* **WHAT THE TASK ASKS**
Each record below must be returned exactly, with no line left out.

** MATERIAL FOR THE TASK follows **

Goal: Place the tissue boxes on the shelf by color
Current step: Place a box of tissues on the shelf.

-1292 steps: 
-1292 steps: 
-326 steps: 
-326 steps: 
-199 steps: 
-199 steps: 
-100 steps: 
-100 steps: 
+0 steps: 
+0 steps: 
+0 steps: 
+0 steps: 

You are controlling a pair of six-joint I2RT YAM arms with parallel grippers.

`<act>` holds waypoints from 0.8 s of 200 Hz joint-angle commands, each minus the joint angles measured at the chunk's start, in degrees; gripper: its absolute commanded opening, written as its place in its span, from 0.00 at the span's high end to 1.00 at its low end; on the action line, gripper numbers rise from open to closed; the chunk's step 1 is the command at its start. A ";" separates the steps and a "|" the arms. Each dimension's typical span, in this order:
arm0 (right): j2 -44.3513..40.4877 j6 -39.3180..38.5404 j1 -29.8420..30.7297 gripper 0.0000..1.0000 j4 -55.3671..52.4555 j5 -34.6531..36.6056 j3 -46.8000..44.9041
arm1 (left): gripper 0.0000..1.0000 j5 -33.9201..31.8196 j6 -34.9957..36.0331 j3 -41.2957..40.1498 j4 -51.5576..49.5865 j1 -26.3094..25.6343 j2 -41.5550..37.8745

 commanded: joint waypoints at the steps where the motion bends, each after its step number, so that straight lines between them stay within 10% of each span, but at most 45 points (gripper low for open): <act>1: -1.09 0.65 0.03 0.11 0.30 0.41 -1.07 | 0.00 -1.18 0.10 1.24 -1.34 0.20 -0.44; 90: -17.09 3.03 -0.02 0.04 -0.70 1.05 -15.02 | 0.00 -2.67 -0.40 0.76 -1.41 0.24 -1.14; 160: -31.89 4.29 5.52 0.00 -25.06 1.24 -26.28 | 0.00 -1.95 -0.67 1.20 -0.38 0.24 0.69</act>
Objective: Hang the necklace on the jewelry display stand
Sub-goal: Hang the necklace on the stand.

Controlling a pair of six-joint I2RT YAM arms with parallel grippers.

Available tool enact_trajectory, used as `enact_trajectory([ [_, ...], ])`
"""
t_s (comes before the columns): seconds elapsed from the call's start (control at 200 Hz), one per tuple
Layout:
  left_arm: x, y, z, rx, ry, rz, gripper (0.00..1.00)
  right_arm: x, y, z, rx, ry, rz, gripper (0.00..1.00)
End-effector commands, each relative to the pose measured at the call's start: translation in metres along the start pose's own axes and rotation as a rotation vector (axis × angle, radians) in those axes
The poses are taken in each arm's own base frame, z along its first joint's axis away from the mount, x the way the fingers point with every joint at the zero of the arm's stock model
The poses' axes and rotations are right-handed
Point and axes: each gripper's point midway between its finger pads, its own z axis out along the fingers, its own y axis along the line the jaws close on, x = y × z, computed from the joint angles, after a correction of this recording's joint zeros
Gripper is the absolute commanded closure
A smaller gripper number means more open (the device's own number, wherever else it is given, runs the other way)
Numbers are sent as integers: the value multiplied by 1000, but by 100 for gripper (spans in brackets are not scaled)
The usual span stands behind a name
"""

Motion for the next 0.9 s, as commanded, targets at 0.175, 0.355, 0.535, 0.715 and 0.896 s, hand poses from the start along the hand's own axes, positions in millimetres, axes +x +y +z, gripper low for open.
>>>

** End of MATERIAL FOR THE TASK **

* **YOUR SOLUTION**
Goal: Place the tissue boxes on the shelf by color
Current step: Place a box of tissues on the shelf.

-1292 steps: 
-1292 steps: 
-326 steps: 
-326 steps: 
-199 steps: 
-199 steps: 
-100 steps: 
-100 steps: 
+0 steps: 
+0 steps: 
+0 steps: 
+0 steps: 

You are controlling a pair of six-joint I2RT YAM arms with parallel grippers.

`<act>` holds waypoints from 0.8 s of 200 Hz joint-angle commands, each minus the joint angles measured at the chunk's start, in degrees; gripper: its absolute commanded opening, written as its place in its span, from 0.00 at the span's high end to 1.00 at its low end; on the action line, gripper numbers rise from open to closed; the chunk's step 1 is the command at its start. A ";" separates the steps and a "|" the arms. Each dimension's typical span, in this order:
arm0 (right): j2 -44.3513..40.4877 j6 -39.3180..38.5404 j1 -29.8420..30.7297 gripper 0.0000..1.0000 j4 -55.3671..52.4555 j5 -34.6531..36.6056 j3 -46.8000..44.9041
arm1 (left): gripper 0.0000..1.0000 j5 -33.9201..31.8196 j6 -34.9957..36.0331 j3 -41.2957..40.1498 j4 -51.5576..49.5865 j1 -26.3094..25.6343 j2 -41.5550..37.8745

 commanded: joint waypoints at the steps where the motion bends, each after its step number, so that straight lines between them stay within 10% of each span, but at most 45 points (gripper low for open): <act>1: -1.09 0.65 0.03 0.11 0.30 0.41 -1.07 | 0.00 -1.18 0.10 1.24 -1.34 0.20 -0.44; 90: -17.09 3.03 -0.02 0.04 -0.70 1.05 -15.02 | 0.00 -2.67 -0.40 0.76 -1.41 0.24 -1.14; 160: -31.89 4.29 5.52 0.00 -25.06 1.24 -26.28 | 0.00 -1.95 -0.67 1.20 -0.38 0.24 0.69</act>
Objective: Hang the necklace on the jewelry display stand
Sub-goal: Hang the necklace on the stand.

Controlling a pair of six-joint I2RT YAM arms with parallel grippers.

Available tool enact_trajectory, used as `enact_trajectory([ [_, ...], ])`
"""
t_s (comes before the columns): seconds elapsed from the call's start (control at 200 Hz), one per tuple
Layout:
  left_arm: x, y, z, rx, ry, rz, gripper (0.00..1.00)
  right_arm: x, y, z, rx, ry, rz, gripper (0.00..1.00)
End-effector commands, each relative to the pose measured at the call's start: translation in metres along the start pose's own axes and rotation as a rotation vector (axis × angle, radians) in those axes
The poses are taken in each arm's own base frame, z along its first joint's axis away from the mount, x the way the fingers point with every joint at the zero of the arm's stock model
The poses' axes and rotations are right-handed
Point and axes: each gripper's point midway between its finger pads, its own z axis out along the fingers, its own y axis along the line the jaws close on, x = y × z, computed from the joint angles, after a correction of this recording's joint zeros
Gripper is the absolute commanded closure
A smaller gripper number means more open (the device's own number, wherever else it is given, runs the other way)
Numbers are sent as integers: the value multiplied by 1000, but by 100 for gripper (spans in brackets are not scaled)
The usual span stands behind a name
"""

Motion for the next 0.9 s, as commanded, targets at 0.175, 0.355, 0.535, 0.715 and 0.896 s, hand poses from the start along the hand's own axes, positions in millimetres, axes +x +y +z, gripper low for open.
>>>

That finishes the output for this exercise.